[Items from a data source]
◇ ◇ ◇
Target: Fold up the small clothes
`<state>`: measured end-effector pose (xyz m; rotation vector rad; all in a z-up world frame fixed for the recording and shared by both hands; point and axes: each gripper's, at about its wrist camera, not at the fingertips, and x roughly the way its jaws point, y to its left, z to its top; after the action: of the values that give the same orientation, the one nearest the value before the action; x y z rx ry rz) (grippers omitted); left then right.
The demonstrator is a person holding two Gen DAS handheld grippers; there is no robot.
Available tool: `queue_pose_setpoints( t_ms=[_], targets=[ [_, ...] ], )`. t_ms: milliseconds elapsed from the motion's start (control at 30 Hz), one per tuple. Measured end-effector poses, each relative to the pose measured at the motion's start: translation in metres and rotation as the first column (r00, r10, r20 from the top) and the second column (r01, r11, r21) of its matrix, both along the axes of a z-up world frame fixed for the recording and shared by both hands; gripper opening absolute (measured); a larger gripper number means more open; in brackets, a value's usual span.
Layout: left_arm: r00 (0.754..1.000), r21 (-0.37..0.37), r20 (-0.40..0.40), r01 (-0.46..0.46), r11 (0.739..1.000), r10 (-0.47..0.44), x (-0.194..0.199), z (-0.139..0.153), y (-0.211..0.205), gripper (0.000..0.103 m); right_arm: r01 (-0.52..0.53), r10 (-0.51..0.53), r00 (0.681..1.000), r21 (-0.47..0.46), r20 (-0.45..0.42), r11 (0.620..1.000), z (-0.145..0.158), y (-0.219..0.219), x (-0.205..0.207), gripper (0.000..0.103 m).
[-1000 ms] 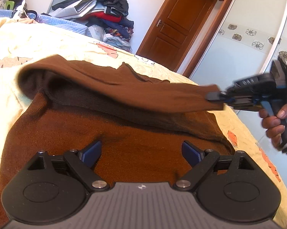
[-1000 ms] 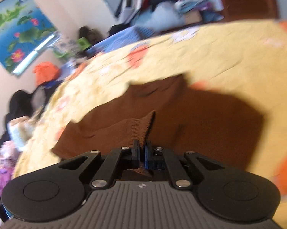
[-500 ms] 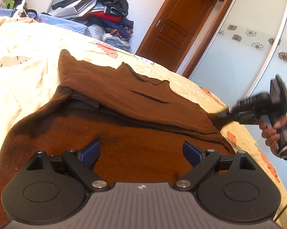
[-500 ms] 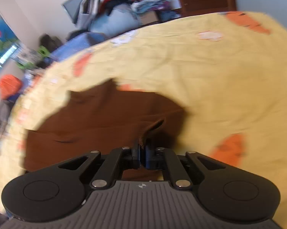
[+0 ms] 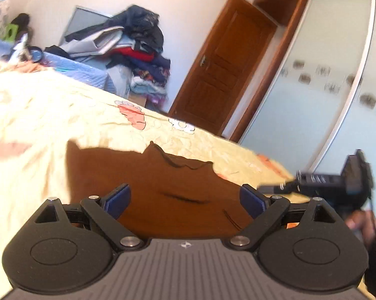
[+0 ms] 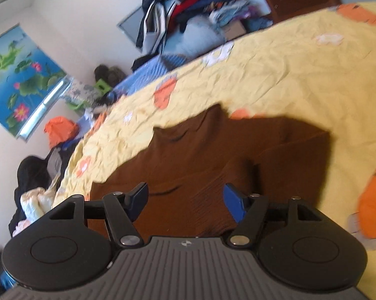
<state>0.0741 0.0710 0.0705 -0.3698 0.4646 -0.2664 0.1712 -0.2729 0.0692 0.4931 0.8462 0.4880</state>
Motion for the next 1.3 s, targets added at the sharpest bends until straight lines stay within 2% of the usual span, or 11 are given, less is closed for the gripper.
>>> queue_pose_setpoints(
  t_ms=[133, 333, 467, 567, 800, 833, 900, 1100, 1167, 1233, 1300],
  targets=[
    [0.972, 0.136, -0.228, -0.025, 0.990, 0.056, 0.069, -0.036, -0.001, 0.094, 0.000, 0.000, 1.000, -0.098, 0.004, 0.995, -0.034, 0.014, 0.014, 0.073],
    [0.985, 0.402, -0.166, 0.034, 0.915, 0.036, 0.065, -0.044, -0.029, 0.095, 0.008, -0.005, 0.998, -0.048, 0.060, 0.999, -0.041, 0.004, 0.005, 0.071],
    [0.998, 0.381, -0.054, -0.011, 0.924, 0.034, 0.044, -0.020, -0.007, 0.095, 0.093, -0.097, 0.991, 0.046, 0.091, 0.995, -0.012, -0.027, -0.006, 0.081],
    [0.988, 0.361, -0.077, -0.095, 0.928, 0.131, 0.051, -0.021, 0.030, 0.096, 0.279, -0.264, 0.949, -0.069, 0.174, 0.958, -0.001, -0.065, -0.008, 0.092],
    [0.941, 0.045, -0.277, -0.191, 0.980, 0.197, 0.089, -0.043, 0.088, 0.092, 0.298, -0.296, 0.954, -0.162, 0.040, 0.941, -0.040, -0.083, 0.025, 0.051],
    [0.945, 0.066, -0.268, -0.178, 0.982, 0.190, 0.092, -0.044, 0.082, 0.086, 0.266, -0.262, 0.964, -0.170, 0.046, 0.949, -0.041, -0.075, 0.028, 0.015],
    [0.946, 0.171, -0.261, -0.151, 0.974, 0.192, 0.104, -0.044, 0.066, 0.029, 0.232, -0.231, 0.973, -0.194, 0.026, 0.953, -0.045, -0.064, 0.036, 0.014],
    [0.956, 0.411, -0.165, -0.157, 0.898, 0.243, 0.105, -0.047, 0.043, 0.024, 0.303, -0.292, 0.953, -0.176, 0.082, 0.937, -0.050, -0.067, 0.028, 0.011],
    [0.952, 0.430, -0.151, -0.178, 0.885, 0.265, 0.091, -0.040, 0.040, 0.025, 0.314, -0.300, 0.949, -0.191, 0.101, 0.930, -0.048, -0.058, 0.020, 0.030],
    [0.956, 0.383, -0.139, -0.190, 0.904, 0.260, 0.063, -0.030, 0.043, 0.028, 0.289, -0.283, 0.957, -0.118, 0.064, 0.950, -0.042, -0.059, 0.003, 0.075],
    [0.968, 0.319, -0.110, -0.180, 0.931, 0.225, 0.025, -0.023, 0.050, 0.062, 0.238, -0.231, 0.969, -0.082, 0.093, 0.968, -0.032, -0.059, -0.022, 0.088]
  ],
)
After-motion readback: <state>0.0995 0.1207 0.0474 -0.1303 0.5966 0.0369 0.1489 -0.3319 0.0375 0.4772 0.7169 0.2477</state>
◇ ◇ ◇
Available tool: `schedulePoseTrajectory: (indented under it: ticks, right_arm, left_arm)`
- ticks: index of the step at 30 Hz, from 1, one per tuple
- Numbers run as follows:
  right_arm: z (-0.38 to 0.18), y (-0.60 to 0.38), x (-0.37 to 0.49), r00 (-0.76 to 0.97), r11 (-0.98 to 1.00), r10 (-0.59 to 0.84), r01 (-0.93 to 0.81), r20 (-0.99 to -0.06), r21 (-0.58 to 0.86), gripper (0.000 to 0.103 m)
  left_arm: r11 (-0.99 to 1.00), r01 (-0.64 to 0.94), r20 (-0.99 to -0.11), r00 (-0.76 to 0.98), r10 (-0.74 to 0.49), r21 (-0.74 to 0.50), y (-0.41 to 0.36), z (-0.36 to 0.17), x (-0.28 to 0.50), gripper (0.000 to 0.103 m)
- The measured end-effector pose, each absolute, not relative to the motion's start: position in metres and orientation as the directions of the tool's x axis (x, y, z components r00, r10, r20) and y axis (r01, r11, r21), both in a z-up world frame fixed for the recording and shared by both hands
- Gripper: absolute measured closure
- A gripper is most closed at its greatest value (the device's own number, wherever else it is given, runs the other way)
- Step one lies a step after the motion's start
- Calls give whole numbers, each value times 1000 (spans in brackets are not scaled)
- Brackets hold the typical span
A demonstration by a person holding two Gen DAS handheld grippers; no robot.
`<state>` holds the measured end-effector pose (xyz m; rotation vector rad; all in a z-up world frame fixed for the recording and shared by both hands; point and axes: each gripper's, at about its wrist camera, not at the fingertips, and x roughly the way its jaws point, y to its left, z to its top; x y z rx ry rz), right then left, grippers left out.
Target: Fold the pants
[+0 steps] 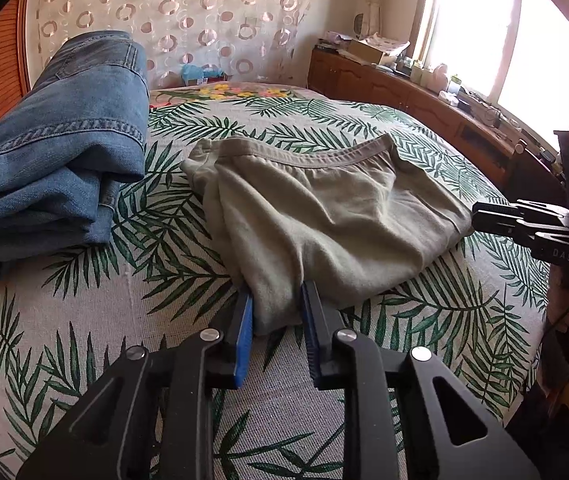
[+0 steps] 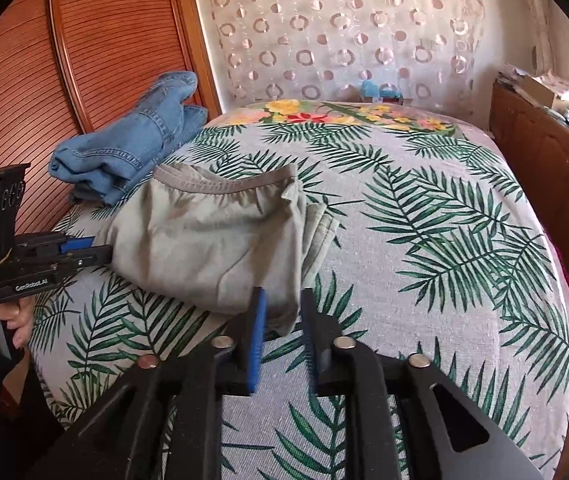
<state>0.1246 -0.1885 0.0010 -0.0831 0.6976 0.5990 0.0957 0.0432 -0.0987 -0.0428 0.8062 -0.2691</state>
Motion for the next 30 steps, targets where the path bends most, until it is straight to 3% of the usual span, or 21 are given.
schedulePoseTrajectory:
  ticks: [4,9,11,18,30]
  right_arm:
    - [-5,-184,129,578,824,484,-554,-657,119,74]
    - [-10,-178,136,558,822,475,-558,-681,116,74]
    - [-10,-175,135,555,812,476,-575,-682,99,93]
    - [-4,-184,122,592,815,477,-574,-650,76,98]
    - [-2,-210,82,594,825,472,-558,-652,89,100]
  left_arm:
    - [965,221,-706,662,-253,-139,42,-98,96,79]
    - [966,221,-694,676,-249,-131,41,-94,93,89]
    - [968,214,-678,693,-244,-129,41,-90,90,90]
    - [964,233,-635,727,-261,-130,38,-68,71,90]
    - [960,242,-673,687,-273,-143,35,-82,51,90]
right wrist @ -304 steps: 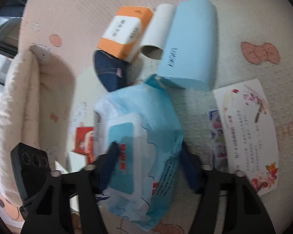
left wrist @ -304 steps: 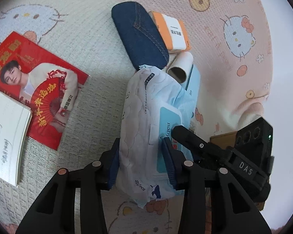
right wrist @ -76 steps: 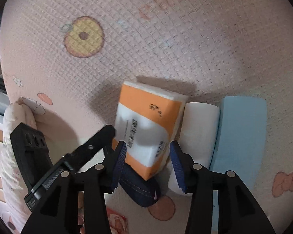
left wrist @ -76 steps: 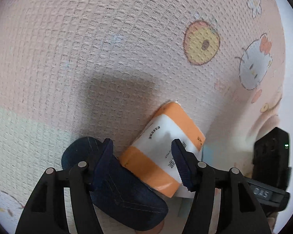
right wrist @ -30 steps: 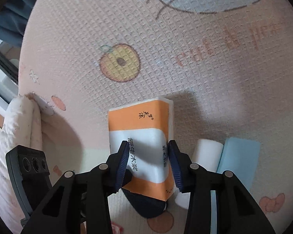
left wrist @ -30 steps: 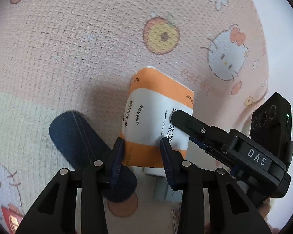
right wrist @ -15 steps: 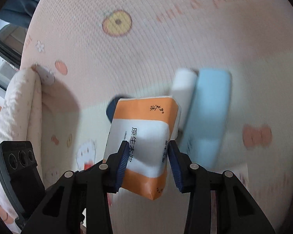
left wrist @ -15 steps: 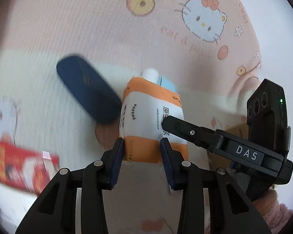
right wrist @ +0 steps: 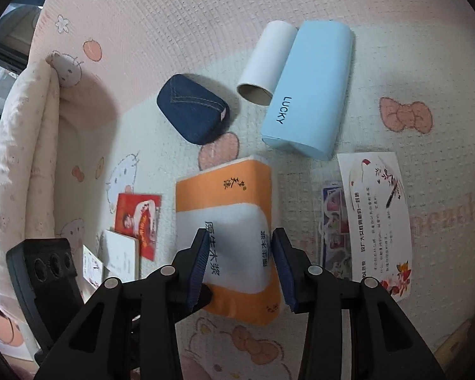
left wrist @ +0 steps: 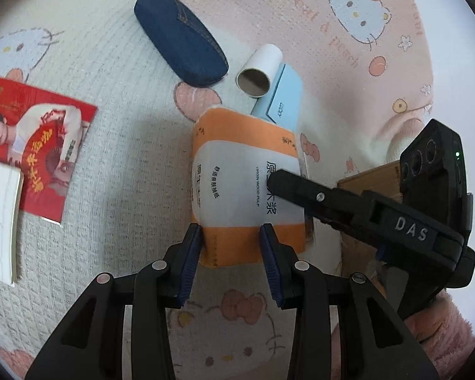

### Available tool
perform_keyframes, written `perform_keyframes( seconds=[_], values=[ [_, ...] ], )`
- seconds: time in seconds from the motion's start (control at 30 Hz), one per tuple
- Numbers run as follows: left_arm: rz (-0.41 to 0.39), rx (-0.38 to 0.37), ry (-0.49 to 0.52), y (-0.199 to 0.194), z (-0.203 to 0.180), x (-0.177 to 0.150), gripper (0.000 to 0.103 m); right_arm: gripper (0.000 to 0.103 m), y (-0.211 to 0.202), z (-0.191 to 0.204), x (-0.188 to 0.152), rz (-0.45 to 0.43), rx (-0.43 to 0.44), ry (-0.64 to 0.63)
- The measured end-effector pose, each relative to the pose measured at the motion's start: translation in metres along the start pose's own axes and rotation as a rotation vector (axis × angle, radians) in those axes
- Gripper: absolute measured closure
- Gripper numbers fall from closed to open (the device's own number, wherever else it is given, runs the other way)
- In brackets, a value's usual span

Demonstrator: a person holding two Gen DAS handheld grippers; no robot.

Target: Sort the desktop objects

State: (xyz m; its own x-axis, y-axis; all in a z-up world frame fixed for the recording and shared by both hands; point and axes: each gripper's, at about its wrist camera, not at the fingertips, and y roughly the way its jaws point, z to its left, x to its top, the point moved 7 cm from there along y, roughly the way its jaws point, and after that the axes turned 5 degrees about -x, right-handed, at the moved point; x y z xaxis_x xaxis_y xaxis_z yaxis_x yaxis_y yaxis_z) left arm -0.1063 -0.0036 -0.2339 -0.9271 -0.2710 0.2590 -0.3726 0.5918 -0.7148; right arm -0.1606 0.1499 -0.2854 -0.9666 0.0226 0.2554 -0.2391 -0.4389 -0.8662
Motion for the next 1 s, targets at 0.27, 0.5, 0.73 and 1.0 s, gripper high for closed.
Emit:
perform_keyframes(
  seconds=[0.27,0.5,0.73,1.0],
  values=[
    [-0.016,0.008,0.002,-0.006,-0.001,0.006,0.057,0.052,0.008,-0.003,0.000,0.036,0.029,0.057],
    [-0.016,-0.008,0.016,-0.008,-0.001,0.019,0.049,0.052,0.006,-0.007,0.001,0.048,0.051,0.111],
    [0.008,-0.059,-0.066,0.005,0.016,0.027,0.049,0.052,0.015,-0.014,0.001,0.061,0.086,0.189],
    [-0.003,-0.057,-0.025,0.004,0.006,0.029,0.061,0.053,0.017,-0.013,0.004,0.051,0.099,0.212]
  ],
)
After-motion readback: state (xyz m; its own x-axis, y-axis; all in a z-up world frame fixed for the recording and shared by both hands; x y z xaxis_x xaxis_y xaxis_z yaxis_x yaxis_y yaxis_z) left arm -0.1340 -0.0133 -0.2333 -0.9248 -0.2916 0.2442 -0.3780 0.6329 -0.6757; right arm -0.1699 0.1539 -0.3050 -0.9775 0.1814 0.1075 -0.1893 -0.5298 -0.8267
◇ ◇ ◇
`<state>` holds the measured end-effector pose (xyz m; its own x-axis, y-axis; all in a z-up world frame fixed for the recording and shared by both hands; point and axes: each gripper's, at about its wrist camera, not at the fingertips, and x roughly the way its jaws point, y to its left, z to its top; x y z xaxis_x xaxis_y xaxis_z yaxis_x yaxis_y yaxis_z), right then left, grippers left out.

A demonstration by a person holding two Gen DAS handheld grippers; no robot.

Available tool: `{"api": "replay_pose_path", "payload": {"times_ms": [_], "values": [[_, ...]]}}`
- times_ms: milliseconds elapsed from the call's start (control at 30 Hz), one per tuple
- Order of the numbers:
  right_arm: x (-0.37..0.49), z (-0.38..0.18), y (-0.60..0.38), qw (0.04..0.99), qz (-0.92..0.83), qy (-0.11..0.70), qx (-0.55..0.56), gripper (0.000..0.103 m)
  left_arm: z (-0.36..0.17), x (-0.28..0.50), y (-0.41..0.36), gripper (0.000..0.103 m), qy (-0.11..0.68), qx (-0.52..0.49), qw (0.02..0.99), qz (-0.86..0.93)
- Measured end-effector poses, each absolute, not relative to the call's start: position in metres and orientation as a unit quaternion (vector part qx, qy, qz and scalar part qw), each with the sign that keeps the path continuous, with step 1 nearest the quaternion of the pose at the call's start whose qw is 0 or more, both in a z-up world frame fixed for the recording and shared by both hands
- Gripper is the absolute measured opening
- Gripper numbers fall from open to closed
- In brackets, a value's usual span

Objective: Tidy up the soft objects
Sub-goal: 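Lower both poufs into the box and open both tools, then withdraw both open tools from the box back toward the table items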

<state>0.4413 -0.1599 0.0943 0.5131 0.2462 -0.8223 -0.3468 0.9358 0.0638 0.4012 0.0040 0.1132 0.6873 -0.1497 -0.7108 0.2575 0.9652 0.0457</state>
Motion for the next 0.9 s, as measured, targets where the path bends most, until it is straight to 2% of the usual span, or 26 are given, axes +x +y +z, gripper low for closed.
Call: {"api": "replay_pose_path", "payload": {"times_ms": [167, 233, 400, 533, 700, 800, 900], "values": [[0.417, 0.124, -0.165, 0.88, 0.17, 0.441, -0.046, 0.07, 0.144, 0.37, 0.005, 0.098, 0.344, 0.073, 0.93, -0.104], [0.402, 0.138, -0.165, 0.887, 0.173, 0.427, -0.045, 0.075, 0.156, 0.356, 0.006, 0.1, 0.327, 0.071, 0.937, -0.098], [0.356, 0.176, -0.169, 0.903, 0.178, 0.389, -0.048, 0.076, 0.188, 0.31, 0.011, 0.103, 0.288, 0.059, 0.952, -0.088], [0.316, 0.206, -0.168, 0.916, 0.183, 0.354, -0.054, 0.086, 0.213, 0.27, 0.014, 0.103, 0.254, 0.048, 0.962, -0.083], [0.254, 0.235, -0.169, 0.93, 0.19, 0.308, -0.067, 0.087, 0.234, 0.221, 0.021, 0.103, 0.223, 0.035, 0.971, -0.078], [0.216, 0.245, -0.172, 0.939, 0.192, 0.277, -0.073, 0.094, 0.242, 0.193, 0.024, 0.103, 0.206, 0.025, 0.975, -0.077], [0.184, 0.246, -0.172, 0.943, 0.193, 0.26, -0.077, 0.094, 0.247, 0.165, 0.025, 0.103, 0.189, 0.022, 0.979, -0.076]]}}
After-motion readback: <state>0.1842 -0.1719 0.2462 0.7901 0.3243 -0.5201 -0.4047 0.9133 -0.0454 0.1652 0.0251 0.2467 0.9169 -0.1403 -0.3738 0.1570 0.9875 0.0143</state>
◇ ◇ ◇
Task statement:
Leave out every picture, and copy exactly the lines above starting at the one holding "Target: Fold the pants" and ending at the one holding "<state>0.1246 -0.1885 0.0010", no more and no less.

Solution for this exercise:
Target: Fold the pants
[+0 steps] 
[+0 steps] 
<state>0.1246 -0.1885 0.0010 -0.0831 0.6976 0.5990 0.0957 0.0432 -0.0987 -0.0428 0.8062 -0.2691</state>

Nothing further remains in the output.